▸ **BRIEF**: Every line of the material must be given again verbatim. Skip the images.
***** GIVEN MATERIAL
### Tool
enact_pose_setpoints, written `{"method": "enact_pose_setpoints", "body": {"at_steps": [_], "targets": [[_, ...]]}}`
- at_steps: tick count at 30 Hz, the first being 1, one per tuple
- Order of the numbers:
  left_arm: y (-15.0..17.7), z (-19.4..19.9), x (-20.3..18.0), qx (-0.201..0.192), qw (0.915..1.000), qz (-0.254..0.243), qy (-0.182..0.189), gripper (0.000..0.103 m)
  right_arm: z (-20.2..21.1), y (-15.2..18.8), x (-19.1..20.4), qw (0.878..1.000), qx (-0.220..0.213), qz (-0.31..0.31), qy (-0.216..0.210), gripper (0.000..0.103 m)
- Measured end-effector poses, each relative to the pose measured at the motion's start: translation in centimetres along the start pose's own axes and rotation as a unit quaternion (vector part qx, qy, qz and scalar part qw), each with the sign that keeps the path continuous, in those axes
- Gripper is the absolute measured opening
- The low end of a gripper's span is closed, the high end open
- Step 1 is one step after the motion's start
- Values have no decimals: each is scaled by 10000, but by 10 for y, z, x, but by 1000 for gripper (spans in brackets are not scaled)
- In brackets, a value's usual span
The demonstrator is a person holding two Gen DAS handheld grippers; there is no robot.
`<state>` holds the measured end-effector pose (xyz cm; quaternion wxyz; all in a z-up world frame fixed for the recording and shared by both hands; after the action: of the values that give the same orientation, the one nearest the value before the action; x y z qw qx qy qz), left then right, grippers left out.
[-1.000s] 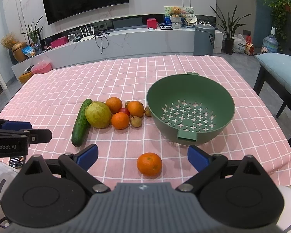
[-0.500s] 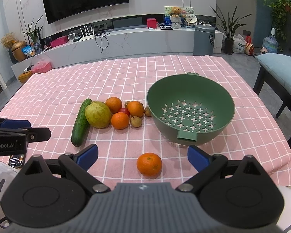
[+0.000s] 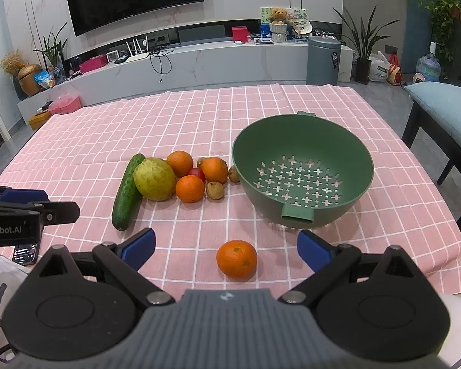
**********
▸ **RESPONSE AREA**:
### Tool
enact_pose_setpoints, written `{"method": "enact_pose_setpoints", "body": {"at_steps": [_], "targets": [[_, ...]]}}`
- at_steps: tick count at 30 Hz, the first being 1, one per tuple
- Order of the numbers:
  left_arm: y (-15.0..17.7), z (-19.4..19.9), x (-20.3..18.0), qx (-0.201..0.192), qw (0.915..1.000), qz (-0.254..0.243), qy (-0.182..0.189), gripper (0.000..0.103 m)
  right_arm: z (-20.2..21.1), y (-15.2..18.8), x (-19.1..20.4), qw (0.878..1.000), qx (-0.220..0.213), qz (-0.31..0.31), qy (-0.216..0.210), gripper (0.000..0.103 m)
- Measured end-effector poses, each relative to the pose measured at the motion's start: translation in centimetres along the start pose's own axes and rotation as a unit quaternion (vector part qx, qy, qz and scalar part qw), each with the sign that keeps the path continuous, in those axes
- Gripper is the absolute measured opening
- The low end of a gripper's span is closed, the high end open
- Step 1 is one step after the motion's start
- Values have no decimals: each is scaled by 10000, but by 10 for y, z, x, but by 1000 for gripper (spans in brackets are not scaled)
- In brackets, a value's usual span
The demonstrator is a person holding two Gen DAS handheld grippers; there is no robot.
`<state>` holds the measured end-effector pose (xyz cm; quaternion wxyz; all in a z-up world frame fixed for the recording and shared by both hands; after the action: of the values that give the same orientation, the one nearest the value before the action; x y z qw qx qy qz), left then right, grippers left out.
[-1.000s] 
[-0.500s] 
[+0.000s] 

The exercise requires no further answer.